### Goal of the exercise:
With the line containing "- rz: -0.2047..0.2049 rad" as the start and the line containing "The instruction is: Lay" as the end, transcribe that span of the entries below exactly, including both.

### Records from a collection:
○ ○ ○
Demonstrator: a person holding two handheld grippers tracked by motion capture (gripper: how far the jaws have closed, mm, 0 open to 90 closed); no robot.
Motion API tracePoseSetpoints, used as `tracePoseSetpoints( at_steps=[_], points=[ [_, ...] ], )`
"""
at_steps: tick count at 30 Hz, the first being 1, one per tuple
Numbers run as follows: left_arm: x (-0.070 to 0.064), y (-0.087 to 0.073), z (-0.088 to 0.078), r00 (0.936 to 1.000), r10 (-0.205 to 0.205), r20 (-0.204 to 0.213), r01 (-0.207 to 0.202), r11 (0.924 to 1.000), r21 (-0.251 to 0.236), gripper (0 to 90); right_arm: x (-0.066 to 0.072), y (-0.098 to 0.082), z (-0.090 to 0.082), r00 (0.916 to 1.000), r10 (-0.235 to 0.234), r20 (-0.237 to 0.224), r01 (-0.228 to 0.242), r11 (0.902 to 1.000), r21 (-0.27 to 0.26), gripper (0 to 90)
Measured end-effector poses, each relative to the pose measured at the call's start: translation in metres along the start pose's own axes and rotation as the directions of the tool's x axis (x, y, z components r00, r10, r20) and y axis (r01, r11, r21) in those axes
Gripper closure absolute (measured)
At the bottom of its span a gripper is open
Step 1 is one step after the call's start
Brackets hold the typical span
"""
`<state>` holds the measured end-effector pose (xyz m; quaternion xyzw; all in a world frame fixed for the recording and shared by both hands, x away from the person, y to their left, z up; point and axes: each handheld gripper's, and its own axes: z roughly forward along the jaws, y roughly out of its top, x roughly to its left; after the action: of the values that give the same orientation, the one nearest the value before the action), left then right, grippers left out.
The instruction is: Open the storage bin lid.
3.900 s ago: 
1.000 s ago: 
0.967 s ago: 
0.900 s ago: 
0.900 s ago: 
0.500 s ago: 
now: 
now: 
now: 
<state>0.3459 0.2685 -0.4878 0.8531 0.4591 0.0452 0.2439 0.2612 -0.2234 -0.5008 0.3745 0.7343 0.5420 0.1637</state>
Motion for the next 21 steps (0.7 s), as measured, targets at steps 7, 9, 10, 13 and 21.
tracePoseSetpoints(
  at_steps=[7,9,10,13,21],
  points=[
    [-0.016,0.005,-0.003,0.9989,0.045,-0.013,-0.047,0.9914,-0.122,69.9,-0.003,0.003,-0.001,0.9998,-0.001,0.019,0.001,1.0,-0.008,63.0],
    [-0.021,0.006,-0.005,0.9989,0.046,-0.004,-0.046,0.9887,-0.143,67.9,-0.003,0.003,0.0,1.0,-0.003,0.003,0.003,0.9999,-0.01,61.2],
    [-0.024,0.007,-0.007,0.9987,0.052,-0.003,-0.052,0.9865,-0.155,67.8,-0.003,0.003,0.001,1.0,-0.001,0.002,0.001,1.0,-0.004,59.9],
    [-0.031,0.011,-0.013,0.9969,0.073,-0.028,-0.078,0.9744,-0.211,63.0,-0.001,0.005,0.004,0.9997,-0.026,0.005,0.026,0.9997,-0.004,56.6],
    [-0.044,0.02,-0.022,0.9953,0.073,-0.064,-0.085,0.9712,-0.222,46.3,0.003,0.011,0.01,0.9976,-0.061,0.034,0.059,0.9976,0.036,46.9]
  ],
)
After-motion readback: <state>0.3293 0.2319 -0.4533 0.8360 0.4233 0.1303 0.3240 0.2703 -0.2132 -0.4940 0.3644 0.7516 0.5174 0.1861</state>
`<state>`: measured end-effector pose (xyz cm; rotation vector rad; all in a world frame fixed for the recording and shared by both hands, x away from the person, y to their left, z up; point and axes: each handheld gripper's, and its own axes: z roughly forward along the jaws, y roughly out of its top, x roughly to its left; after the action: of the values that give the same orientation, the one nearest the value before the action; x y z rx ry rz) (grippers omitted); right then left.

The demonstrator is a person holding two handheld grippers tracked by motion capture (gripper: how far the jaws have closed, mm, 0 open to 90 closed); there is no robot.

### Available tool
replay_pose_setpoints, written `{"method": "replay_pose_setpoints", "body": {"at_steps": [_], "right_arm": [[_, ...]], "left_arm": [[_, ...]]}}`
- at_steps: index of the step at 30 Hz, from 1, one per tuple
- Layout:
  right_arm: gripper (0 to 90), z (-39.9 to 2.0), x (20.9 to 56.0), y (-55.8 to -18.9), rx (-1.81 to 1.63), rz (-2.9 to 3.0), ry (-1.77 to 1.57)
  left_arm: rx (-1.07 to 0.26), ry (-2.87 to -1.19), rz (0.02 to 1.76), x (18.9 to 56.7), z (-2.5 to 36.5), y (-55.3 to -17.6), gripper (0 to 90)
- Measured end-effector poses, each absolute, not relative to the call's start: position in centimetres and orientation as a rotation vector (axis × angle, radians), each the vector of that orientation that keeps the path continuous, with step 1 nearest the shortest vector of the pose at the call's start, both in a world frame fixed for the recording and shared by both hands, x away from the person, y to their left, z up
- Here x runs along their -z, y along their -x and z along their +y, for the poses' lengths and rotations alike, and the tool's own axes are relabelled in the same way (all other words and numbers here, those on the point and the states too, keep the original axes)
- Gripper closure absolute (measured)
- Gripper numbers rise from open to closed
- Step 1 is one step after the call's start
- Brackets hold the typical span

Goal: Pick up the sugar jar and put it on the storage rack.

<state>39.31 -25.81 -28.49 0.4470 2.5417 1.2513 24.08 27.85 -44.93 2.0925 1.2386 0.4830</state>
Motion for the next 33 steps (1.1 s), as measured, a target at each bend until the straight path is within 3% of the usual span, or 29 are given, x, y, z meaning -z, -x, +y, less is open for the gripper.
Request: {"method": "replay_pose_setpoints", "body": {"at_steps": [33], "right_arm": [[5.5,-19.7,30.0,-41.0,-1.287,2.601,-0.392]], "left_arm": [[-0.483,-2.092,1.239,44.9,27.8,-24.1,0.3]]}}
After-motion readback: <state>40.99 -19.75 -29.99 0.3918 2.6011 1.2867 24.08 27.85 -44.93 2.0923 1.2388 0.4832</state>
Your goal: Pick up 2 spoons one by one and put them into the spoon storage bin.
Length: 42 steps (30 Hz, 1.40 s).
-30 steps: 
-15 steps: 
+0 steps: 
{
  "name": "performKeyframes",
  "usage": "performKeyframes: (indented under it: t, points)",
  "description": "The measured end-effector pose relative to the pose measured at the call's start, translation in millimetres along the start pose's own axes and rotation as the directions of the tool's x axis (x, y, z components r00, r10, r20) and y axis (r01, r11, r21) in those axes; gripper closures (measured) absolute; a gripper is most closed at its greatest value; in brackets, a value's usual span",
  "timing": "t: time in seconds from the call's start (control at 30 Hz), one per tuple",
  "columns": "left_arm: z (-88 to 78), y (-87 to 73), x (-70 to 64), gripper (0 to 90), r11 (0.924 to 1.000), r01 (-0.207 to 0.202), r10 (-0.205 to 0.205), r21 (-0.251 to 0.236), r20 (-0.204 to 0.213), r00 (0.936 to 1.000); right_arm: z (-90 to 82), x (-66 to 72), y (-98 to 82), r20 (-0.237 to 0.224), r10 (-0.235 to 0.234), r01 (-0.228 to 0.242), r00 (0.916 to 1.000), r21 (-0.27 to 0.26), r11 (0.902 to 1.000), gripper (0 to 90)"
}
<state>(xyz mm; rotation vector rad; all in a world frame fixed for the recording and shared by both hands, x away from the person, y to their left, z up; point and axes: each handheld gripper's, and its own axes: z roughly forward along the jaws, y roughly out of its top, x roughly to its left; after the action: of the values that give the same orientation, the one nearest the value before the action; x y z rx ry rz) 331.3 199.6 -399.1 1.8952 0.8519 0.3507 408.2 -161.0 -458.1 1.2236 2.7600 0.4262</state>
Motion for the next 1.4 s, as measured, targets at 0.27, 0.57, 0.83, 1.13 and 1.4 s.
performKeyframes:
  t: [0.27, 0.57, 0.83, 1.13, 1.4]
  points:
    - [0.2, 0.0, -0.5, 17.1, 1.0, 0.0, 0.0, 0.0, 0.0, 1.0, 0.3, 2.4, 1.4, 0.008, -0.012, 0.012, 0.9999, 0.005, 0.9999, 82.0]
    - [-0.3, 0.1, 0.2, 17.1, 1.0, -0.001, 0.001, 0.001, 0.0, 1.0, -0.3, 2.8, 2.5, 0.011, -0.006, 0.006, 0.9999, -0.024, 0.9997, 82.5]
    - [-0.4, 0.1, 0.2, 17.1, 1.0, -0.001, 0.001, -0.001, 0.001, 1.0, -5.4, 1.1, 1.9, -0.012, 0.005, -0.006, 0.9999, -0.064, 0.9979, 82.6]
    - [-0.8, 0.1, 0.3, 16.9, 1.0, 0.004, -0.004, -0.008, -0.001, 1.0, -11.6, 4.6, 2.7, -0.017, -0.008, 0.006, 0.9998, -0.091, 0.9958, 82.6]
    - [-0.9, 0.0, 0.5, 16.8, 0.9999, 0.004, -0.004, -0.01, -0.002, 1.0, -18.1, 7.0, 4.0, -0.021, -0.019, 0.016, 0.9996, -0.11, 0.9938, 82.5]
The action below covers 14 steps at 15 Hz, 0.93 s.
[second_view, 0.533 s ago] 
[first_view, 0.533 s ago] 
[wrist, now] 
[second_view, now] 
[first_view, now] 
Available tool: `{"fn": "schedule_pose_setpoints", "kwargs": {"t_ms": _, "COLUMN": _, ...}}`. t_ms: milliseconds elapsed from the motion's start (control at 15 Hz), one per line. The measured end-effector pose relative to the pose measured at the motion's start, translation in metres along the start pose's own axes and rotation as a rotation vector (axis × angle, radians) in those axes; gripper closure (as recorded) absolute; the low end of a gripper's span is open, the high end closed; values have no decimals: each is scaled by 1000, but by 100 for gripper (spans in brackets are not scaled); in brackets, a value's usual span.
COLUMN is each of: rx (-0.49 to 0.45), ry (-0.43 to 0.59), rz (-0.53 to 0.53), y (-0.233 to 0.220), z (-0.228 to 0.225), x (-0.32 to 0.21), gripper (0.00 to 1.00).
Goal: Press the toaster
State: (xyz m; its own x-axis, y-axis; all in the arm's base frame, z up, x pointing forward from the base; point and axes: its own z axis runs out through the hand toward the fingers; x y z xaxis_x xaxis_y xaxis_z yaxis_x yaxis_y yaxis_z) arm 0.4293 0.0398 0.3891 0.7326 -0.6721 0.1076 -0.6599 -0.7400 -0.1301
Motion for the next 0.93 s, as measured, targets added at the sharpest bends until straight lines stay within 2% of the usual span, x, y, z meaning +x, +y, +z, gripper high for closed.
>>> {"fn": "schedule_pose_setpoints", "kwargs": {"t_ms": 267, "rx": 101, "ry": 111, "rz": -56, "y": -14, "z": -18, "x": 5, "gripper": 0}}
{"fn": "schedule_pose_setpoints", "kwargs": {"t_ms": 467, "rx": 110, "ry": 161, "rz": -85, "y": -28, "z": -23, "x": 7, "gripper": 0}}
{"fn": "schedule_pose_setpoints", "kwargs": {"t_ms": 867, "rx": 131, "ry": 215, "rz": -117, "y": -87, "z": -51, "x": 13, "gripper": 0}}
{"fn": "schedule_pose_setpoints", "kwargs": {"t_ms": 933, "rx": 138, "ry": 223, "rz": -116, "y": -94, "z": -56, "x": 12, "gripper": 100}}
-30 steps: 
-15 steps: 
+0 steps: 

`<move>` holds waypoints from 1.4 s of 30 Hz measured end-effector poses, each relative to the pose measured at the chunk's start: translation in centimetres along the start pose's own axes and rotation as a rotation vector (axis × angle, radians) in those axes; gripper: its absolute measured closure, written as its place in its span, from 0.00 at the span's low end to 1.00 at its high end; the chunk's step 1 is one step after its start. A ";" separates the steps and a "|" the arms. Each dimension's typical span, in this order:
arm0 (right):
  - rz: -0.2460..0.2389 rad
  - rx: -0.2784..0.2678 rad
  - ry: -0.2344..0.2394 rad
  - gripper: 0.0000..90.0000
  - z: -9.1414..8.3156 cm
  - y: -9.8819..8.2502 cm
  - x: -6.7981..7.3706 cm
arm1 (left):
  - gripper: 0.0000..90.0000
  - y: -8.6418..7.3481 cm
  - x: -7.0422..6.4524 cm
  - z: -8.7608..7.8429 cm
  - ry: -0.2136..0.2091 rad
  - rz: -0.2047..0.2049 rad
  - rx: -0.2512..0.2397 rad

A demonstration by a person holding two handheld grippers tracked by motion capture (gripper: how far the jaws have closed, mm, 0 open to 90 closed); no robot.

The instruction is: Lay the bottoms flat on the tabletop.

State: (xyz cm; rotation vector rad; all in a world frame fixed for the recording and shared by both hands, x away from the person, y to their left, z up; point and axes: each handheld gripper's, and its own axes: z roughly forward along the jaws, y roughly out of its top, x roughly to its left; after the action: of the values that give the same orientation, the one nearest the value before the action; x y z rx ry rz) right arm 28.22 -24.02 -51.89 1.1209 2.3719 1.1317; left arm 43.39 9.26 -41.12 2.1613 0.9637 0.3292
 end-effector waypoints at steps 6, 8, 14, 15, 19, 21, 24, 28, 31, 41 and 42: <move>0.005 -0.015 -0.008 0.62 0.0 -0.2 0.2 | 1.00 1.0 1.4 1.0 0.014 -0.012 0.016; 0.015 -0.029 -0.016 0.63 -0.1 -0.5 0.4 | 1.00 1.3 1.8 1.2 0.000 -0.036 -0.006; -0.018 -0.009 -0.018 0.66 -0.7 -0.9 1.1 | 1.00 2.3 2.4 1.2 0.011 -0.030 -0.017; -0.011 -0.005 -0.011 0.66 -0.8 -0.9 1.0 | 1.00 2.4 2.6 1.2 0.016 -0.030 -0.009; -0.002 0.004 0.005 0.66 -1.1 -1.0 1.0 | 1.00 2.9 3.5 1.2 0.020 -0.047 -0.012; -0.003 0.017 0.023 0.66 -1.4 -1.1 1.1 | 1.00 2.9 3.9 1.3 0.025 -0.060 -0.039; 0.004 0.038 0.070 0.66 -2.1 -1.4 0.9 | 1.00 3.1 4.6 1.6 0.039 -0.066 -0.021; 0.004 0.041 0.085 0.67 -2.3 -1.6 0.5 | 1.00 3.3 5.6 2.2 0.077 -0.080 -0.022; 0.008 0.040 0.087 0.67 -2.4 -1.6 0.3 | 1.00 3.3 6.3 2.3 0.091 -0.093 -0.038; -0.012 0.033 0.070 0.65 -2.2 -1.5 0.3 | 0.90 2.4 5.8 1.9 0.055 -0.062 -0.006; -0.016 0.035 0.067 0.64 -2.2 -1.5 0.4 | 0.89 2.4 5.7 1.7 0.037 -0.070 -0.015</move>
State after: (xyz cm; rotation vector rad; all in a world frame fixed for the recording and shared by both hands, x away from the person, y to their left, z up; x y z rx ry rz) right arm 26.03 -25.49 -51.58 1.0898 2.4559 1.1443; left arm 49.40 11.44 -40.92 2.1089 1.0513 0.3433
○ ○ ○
### Exercise result:
  - rz: -0.2047..0.2049 rad
  - rx: -0.2512..0.2397 rad

A demonstration by a person holding two handheld grippers tracked by motion capture (gripper: how far the jaws have closed, mm, 0 open to 90 closed); no robot.

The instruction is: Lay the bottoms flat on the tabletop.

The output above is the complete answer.